A: MKL provide mic offload sample under mkl install fodler, could you please try them first and see if they are workable?

B: There is simple sample in MKL user guide

/* Upload A and B to the card, and do not deallocate them after the pragma.
* C is uploaded and downloaded back, but the allocated memory is retained. */
#pragma offload target(mic:0) \
in(A: length(matrix_elements) alloc_if(1) free_if(0)) \
in(B: length(matrix_elements) alloc_if(1) free_if(0)) \
in(transa, transb, N, alpha, beta) \
inout(C:length(matrix_elements) alloc_if(1) free_if(0))
{
sgemm(&transa, &transb, &N, &N, &N, &alpha, A, &N, B, &N,
&beta, C, &N);
}
/* Change C here */
/* Reuse A and B on the card, and upload the new C. Free all the memory on
* the card. */
#pragma offload target(mic:0) \
nocopy(A: length(matrix_elements) alloc_if(0) free_if(1)) \
nocopy(B: length(matrix_elements) alloc_if(0) free_if(1)) \
in(transa, transb, N, alpha, beta) \
inout(C:length(matrix_elements) alloc_if(0) free_if(1))
{
sgemm(&transa, &transb, &N, &N, &N, &alpha, A, &N, B, &N,
&beta, C, &N);
}
See Also
Intel® Software Documentation Library for Intel® Compiler User and Reference Guides
for Intel® Compile

and in your code , seem the x and out array Ax haven't transferred or allocated on coprocessor, please consider this.

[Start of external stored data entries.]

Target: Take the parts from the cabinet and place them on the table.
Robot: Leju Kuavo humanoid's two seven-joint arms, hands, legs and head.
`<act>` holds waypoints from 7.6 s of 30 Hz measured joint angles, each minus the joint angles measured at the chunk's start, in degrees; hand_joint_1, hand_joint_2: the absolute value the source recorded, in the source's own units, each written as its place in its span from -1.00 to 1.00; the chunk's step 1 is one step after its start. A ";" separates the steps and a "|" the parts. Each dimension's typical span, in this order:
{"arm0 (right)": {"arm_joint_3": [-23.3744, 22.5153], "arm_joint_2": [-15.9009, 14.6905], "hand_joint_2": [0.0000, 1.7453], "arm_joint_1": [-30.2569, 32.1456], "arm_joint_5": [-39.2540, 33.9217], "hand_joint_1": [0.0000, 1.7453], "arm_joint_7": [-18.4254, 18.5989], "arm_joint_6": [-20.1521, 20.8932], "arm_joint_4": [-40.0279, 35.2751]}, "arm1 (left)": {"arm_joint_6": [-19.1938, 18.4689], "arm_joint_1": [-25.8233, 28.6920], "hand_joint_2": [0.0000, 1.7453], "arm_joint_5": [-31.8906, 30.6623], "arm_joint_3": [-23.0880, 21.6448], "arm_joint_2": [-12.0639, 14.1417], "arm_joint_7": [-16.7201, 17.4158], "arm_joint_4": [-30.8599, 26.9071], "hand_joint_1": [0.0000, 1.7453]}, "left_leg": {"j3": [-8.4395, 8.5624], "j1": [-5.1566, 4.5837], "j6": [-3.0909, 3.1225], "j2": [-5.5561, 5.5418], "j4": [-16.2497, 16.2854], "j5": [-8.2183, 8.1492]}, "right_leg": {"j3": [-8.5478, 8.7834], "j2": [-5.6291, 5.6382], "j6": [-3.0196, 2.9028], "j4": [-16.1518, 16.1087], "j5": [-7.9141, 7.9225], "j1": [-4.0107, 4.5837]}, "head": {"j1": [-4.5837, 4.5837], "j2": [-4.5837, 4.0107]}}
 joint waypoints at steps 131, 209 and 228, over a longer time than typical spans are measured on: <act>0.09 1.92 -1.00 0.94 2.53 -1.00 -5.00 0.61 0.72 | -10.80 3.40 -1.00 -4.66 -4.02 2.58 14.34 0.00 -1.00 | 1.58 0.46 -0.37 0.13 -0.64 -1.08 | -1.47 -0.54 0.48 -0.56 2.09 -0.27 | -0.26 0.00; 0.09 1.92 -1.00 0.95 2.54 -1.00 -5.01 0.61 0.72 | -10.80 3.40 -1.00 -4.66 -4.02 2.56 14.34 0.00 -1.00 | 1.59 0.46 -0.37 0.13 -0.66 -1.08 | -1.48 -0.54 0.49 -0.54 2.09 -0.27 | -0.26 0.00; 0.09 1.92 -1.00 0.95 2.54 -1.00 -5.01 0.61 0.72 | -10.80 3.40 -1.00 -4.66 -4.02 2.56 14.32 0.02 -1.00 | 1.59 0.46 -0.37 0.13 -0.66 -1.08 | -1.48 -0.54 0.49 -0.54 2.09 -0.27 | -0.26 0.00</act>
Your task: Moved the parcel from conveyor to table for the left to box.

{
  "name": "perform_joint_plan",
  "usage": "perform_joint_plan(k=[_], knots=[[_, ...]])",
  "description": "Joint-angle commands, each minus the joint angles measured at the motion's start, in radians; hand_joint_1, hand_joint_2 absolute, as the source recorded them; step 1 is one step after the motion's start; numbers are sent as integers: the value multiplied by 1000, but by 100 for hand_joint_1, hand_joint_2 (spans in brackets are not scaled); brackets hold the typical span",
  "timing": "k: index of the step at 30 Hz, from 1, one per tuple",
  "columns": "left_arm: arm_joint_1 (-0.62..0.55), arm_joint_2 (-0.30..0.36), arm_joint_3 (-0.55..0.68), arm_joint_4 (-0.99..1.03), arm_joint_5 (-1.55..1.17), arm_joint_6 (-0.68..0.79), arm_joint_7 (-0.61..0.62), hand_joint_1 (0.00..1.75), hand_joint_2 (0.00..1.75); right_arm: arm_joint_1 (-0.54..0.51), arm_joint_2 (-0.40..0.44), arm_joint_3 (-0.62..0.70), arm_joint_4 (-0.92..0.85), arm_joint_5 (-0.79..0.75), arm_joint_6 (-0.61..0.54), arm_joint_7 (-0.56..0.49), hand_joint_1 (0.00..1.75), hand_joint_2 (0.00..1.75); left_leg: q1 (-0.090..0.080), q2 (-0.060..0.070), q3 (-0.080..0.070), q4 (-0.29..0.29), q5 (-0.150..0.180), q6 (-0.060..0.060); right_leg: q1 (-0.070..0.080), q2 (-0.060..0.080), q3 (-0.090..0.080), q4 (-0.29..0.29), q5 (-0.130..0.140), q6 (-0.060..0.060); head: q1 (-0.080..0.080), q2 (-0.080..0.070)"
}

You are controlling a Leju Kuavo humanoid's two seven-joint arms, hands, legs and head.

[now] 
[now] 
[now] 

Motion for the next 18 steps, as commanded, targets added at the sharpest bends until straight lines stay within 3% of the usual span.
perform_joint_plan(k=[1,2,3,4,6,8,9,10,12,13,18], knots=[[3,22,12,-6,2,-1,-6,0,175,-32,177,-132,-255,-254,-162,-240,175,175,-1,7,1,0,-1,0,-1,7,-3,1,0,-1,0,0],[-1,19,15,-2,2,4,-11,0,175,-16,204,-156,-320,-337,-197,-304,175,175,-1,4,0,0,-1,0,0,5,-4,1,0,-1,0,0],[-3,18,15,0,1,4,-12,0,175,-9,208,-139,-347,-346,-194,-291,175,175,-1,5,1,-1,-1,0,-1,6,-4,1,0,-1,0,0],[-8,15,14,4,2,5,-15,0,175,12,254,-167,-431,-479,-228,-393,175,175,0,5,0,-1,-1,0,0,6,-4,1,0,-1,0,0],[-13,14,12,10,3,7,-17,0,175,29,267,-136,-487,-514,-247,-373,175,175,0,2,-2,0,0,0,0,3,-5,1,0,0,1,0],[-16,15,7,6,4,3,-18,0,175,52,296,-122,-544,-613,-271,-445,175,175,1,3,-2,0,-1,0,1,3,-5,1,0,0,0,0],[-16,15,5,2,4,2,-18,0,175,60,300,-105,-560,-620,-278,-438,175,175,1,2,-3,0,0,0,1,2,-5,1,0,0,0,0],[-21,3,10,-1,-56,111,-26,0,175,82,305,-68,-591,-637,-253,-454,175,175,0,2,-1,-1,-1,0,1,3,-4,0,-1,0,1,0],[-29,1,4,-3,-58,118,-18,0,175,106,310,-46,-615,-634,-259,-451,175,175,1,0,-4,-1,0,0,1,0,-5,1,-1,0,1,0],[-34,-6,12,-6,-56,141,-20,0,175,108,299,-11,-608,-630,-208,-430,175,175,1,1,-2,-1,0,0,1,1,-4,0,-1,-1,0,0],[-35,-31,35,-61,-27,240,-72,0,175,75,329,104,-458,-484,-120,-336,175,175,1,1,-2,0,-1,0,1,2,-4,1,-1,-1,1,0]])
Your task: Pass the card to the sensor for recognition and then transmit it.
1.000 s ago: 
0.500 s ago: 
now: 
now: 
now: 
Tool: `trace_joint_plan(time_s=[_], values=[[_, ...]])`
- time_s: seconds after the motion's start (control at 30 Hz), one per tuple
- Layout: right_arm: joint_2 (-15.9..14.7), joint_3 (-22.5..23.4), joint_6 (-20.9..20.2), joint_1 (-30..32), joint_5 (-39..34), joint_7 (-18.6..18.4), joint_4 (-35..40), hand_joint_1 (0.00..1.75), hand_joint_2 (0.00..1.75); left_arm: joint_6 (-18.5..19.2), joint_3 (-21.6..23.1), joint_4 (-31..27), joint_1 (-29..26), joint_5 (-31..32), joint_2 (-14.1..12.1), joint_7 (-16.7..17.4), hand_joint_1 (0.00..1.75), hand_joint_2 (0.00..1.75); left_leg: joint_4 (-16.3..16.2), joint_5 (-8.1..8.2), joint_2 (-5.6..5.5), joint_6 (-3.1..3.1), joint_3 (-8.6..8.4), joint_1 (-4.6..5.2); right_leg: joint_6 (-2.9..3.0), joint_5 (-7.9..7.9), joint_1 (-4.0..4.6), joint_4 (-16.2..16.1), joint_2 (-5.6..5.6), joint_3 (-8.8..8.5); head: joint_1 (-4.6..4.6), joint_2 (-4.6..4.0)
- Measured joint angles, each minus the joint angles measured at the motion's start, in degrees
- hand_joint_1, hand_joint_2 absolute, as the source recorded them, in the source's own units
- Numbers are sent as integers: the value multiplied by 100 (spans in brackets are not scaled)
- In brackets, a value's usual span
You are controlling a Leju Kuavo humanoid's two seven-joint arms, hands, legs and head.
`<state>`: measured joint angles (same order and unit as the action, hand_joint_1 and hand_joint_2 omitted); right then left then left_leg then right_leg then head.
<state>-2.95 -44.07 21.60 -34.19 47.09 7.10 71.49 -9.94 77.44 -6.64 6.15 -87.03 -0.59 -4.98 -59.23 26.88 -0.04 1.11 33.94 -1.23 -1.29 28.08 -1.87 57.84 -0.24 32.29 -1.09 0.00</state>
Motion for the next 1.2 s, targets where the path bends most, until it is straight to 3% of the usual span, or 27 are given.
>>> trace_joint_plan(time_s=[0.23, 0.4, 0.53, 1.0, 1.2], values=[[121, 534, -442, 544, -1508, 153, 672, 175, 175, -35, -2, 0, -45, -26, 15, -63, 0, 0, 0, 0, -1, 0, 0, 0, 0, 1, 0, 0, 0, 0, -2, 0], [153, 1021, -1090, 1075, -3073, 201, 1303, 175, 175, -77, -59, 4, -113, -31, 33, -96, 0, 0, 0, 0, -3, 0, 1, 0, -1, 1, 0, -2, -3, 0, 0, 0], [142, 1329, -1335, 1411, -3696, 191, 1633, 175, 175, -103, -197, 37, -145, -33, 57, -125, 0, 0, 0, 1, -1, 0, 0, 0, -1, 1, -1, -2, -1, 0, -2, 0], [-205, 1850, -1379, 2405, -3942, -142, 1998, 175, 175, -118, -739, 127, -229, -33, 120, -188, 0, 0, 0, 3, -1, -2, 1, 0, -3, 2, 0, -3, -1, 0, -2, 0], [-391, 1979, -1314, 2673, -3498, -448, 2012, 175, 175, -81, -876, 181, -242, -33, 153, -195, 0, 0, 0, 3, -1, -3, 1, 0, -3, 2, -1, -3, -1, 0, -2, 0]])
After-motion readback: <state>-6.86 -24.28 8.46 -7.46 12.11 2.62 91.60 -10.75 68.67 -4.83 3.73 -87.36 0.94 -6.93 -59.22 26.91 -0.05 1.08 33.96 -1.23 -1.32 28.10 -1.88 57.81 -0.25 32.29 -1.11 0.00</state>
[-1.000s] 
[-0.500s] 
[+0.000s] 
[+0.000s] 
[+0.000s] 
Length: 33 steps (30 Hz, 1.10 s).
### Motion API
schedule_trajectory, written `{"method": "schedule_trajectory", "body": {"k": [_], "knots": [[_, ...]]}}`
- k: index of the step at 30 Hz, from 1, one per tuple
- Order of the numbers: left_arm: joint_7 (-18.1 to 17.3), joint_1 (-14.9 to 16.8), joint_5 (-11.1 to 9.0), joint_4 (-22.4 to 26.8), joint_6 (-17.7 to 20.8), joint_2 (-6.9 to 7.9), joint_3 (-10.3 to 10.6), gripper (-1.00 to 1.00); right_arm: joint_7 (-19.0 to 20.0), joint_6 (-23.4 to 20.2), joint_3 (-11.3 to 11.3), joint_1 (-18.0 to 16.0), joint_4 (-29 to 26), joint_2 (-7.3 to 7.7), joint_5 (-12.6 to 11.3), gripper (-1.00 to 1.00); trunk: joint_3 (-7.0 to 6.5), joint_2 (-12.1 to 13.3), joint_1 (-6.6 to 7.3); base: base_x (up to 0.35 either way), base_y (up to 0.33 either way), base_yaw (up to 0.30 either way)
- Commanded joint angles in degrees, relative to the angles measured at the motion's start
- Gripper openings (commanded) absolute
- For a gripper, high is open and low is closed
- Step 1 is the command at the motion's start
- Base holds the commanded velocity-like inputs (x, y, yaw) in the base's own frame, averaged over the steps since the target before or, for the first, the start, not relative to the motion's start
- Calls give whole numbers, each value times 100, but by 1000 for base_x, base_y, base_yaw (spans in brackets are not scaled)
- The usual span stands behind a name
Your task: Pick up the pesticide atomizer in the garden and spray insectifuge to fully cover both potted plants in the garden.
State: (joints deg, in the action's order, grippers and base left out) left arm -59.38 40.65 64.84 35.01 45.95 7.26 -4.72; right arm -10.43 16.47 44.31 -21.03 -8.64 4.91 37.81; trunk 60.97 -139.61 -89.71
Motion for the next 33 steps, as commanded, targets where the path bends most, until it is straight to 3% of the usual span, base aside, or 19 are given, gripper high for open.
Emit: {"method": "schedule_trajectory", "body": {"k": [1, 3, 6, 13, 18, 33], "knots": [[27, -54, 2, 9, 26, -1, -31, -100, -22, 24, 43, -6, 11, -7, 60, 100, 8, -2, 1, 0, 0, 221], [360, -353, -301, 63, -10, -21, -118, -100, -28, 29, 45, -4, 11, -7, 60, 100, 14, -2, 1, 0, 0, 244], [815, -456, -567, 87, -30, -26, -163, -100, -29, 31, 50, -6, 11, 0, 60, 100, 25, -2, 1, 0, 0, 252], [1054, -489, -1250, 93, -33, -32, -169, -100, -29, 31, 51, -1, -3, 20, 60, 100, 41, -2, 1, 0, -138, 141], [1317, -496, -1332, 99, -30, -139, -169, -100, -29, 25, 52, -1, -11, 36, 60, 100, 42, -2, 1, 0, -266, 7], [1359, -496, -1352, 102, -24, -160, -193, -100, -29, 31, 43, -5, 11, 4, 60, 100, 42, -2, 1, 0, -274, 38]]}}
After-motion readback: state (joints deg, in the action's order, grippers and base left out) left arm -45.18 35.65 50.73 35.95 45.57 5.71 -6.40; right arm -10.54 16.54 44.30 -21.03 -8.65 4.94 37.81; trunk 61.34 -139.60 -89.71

#pragma offload_transfer target(mic:0) signal(mat.val) in(nrows, nnz) in(mat.row:length(nrows+1) ALLOC RETAIN) in(mat.col:length(nnz) ALLOC RETAIN) in(mat.val:length(nnz) ALLOC RETAIN)
{}

#pragma offload target(mic:0) wait(mat.val) in(transa, nrows) nocopy(mat.row:length(nrows+1) REUSE RETAIN) nocopy(mat.col:length(nnz) REUSE RETAIN) nocopy(mat.val:length(nnz) REUSE RETAIN) in(x:length(nrows)) out(Ax:length(nrows)) num_threads( numThrds )

Best Regards,
Ying

Coronado__Edoardo · ‎04-13-2018

A) The sgemm.c example that is in the MKL install folders runs fine.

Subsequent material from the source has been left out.